• **WHAT THE EXERCISE ASKS**
The data must be returned in full and exactly as given.

• **INFORMATION SHOWN**

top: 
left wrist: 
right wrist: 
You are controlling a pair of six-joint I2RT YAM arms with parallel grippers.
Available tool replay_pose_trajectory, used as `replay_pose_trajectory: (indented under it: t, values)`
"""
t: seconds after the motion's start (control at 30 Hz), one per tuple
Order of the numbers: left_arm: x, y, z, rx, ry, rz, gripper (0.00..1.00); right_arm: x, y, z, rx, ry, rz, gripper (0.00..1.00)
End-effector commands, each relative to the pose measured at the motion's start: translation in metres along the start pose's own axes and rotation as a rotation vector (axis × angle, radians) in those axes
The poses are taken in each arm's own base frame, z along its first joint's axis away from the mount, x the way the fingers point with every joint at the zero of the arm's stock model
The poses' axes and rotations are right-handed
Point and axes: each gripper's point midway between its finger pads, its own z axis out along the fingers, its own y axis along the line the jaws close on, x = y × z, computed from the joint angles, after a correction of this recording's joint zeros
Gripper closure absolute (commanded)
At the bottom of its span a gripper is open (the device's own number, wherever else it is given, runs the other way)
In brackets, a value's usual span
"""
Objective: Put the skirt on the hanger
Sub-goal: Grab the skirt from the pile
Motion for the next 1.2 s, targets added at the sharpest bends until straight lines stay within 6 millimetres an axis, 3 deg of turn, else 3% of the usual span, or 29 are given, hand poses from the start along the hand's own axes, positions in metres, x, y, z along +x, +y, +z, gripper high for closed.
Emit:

• **OUTPUT OF THE TASK**
top: 
left wrist: 
right wrist: 
You are controlling a pair of six-joint I2RT YAM arms with parallel grippers.
Available tool replay_pose_trajectory, used as `replay_pose_trajectory: (indented under it: t, values)`
"""
t: seconds after the motion's start (control at 30 Hz), one per tuple
Order of the numbers: left_arm: x, y, z, rx, ry, rz, gripper (0.00..1.00); right_arm: x, y, z, rx, ry, rz, gripper (0.00..1.00)
End-effector commands, each relative to the pose measured at the motion's start: translation in metres along the start pose's own axes and rotation as a rotation vector (axis × angle, radians) in those axes
The poses are taken in each arm's own base frame, z along its first joint's axis away from the mount, x the way the fingers point with every joint at the zero of the arm's stock model
The poses' axes and rotations are right-handed
Point and axes: each gripper's point midway between its finger pads, its own z axis out along the fingers, its own y axis along the line the jaws close on, x = y × z, computed from the joint angles, after a correction of this recording's joint zeros
Gripper closure absolute (commanded)
At the bottom of its span a gripper is open (the device's own number, wherever else it is given, runs the other way)
In brackets, a value's usual span
"""
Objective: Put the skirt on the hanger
Sub-goal: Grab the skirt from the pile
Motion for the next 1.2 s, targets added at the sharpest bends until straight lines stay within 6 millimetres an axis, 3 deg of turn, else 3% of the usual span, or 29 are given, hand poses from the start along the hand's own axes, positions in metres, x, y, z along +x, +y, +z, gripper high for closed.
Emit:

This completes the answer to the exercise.